We define intermediaries9-11 as a general class of computational entities that act on data flowing along an information stream. In general, intermediaries are located in the path of a data flow, possibly affecting the data as they flow by. For HyperText Transfer Protocol (HTTP) streams, for instance, intermediary computation might be used to customize11,16,17 content with respect to the history of interaction of individual users, to annotate16,18 content, such as marking up URLs (uniform resource locators) to indicate network delay, to add awareness and interaction in order to enable collaboration19,20 with other users, to transcode7,21 data from one image type to another, or to cache and aggregate content.2
In general, we distinguish six broad applications of intermediary computation: customization, annotation, collaboration, transcoding, aggregation, and caching. More precisely, we distinguish these intermediary functions by the kinds of information they take into account when performing their actions. Customization takes account of information about the user or the user's environment when modifying data on the stream, such as adding links the user visits often. Annotation takes account of information about the world outside the user or user's environment, for instance, by determining link speed. Collaboration takes account of information about other users, such as what Web page they are currently visiting. Transcoding takes account of information about the data's input and desired output format, for instance, transforming a JPEG format to a GIF. Aggregation takes into account additional data streams, for instance, merging results from several search engines into a single page of search results. Caching takes account of when data were last stored and last changed.

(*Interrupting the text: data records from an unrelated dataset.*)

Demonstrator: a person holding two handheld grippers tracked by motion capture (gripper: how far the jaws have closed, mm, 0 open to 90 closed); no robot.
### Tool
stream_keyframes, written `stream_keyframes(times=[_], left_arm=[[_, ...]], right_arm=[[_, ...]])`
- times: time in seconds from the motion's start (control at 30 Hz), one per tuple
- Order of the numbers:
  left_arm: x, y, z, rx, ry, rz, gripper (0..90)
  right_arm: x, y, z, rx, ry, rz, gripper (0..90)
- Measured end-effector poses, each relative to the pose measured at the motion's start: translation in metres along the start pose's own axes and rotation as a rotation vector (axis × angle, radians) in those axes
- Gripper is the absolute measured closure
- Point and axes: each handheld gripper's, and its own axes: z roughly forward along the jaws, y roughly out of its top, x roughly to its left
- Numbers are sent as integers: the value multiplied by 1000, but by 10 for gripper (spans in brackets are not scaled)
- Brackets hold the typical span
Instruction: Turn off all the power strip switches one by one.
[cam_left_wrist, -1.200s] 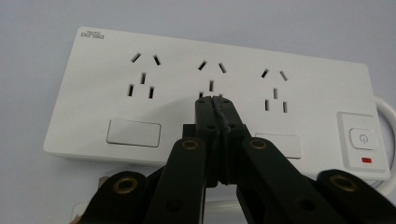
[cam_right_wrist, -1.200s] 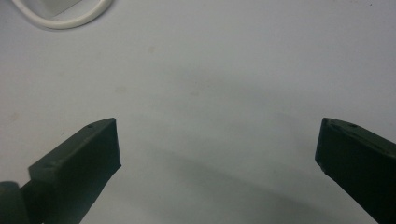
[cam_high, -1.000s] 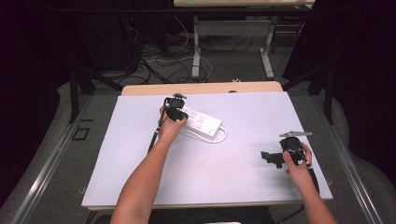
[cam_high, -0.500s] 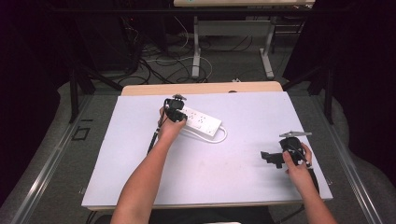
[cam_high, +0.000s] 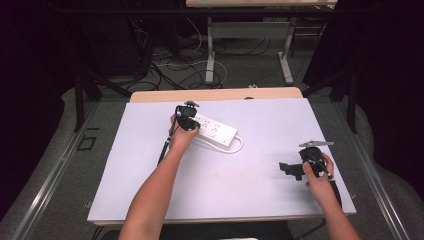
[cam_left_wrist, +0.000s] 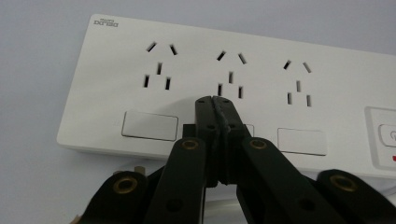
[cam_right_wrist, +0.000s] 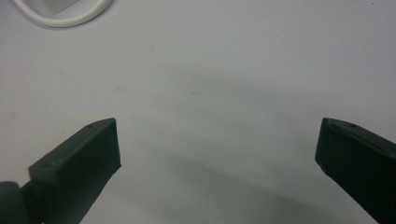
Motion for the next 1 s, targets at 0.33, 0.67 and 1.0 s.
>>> stream_keyframes(times=[0.33, 0.67, 1.0], left_arm=[[2, 0, 0, -1, -2, -9, 900], [3, -2, 3, -2, 6, -4, 900], [2, -2, 3, 0, 10, 7, 900]], right_arm=[[0, 0, 0, 1, 0, -1, 0], [0, 0, 0, -3, 0, -3, 0], [0, 0, 1, -4, 2, -3, 0]])
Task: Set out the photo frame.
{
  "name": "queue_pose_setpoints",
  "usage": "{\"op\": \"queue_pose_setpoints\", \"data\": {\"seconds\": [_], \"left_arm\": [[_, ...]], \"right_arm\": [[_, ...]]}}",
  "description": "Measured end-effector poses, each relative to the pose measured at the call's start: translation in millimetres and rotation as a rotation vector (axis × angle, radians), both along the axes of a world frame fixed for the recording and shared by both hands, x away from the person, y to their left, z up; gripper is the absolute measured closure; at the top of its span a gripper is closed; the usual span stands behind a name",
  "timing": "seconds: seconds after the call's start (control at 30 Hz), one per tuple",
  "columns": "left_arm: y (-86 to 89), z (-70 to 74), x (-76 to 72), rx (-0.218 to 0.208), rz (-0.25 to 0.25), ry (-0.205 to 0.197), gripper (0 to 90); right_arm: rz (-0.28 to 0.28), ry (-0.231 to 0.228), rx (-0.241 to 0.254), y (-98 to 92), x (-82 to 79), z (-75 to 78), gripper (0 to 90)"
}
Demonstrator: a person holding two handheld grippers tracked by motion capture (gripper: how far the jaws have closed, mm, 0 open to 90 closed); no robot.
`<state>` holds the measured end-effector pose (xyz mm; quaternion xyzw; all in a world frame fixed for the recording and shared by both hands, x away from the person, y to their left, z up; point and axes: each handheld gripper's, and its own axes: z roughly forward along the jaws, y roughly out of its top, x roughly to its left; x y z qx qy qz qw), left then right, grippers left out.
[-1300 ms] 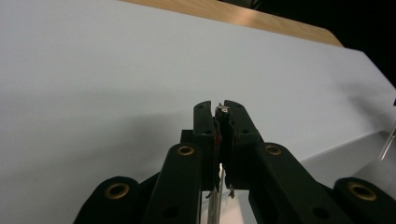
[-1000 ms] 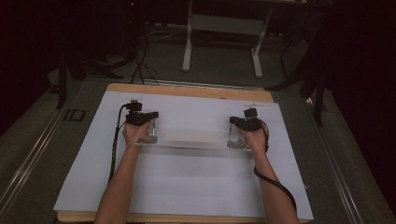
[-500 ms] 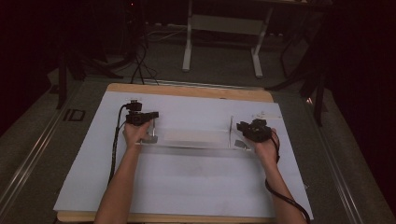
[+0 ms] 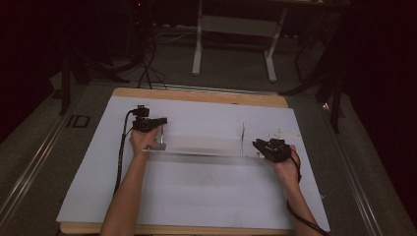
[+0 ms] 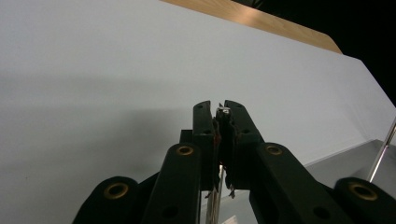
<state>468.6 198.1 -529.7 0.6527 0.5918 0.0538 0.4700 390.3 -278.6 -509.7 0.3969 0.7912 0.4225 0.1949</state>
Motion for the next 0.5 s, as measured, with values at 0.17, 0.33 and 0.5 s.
{"op": "queue_pose_setpoints", "data": {"seconds": [0.17,0.33,0.5], "left_arm": [[0.1,0.1,0.2,-0.003,0.002,0.006,84.3],[0.1,0.3,0.5,-0.003,0.001,0.009,84.3],[0.2,0.1,0.6,-0.006,0.000,0.010,84.3]], "right_arm": [[0.048,-0.008,-0.038,4.5,-3.6,-1.8,73.3],[0.103,-0.021,-0.075,10.6,-6.3,-3.9,64.2],[0.151,-0.084,-0.043,16.7,-8.0,1.0,53.3]]}}
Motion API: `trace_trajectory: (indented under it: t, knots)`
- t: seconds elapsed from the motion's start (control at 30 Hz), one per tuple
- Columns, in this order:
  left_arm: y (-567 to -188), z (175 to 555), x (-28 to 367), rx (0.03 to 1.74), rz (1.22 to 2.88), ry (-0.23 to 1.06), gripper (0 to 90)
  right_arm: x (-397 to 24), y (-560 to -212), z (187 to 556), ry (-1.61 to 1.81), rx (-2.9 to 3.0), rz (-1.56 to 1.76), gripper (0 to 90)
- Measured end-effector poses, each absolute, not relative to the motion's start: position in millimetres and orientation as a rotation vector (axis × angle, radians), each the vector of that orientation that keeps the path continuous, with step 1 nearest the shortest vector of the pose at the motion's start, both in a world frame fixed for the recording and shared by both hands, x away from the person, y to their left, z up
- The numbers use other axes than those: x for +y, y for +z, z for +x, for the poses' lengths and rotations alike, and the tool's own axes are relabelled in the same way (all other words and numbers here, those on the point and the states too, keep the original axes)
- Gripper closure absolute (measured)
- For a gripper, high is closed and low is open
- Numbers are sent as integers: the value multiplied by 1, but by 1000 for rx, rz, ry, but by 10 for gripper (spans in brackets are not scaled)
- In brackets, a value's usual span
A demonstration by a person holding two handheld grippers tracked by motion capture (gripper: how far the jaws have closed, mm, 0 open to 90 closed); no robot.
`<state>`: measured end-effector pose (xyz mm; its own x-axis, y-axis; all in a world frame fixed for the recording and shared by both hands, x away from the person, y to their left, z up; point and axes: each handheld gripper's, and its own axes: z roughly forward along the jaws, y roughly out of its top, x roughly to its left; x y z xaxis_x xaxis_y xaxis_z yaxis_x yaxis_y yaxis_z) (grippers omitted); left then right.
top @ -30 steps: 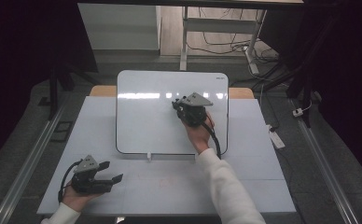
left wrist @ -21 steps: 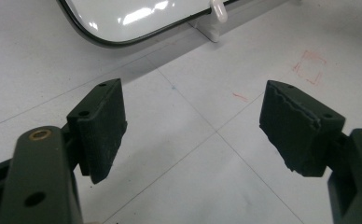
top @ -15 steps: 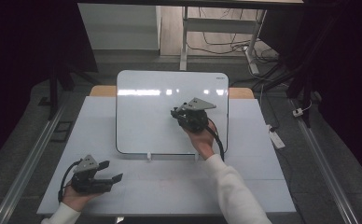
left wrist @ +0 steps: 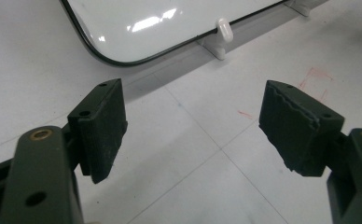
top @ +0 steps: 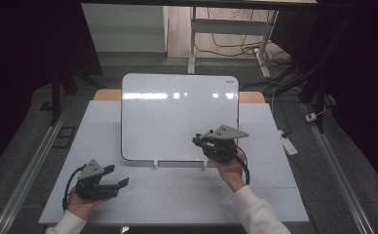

Our transcoding framework is implemented as an intermediary for a well-defined protocol for document or object retrieval, such as HTTP or the Wireless Application Protocol (WAP). This intermediary can inspect or modify both requests for objects and the responses, that is, the objects themselves. The intermediary performs transcoding operations on these objects. Clients may request that the intermediary transcode responses on its behalf, or the intermediary may make that decision itself based on other factors. To perform this transcoding, the intermediary relies on a set of transcoders, each of which advertises its capabilities. The advertisements specify what sort of output object a transcoder is able to produce given certain constraints on its input. A transcoder that translates Japanese Web pages into English might specify
((text/html, (("language", "ja"))),
(text/html, (("language", "en"))))
A * on the right side of an (attribute, value) pair indicates that the transcoder can produce any value requested for the corresponding attribute. A transcoder can advertise more than one capability. A simple BNF (Backus Naur form) grammar for the language that we use to describe transcoder capabilities and requests is given in Figure 4.
Figure 4
Once the desired transformation is determined, the capabilities of each transcoder are examined in order to identify a set of transcoders that can perform the requested operation. Once an appropriate set of transcoders has been selected, each one is invoked in turn with two inputs that specify the transcoding request: (1) the output of the previous transcoder (or the original input, in the case of the first transcoder); and (2) a transcoder operation, which specifies one or more of the operations advertised in a transcoder's capabilities statement. Each transcoder operation includes the input format of the object supplied and the output format of the object to be produced, both of which must respect the transcoder's advertised capabilities.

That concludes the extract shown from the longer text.